Disclosure
by digby
The CNN roundtable analyzing the upcoming Democratic debate features Campbell Brown making her debut with CNN. It's funny though. I didn't hear any disclosure that she is married to someone who worked for the Bush administration and is now on the Romney campaign.
Ron Brownstein quit the LA Times when they told him he couldn't cover the presidential race since his wife works for the McCain campaign. But no harm, no foul:
Ronald Brownstein, who joins the Atlantic Media Company as political director next week, is the type of reporter who reads the 1994 CBO score of the Clinton health care plan. For fun.

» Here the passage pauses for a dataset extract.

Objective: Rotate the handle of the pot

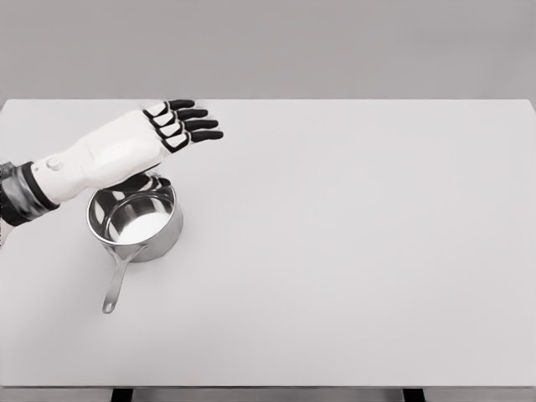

He is the political reporter who takes policy seriously, honing his craft at National Journal, after all, before becoming the chief political correspondent at the Los Angeles Times and then its national affairs columnist after the paper objected to the woman he fell in love with. [emphasis mine]
He is the political reporter who other political reporters secretly envy because he is so damn smart and so damn perceptive. (He was a Pulitzer finalist, twice.)
It's just wrong to assume journalists' marriages might influence their coverage. They're are objective and unbiased by definition. Pulitzer Prize winners! They have jobs to do. Like determining whether Hillary's husband is going to be secretly running the country. 0r whether Mrs Obama is a detriment or an asset to her husband's campaign. Or whether it's appropriate for John Edwards to continue running for president when his wife has a cancer diagnosis.
Or writing a new book which essentially says that now that the Republicans have completely spent themselves in a decades long orgy of rhetorically violent partisanship, it's time for the Democrats to let bygones be bygones.
It's just nobody's business if reporters have biases or conflicts of interest. They will rise above them because they are professionals. Certainly there's no need to know if they are married to someone who is working on a Republican presidential campaign. Why ever would anyone ever think so?
Update: James Carville, married to a Fred Thompson operative, was on the post debate show and failed to discolose his relationship with the Clinton campaign when he declared her the winner.
The Village is an incestuous little berg, isn't it?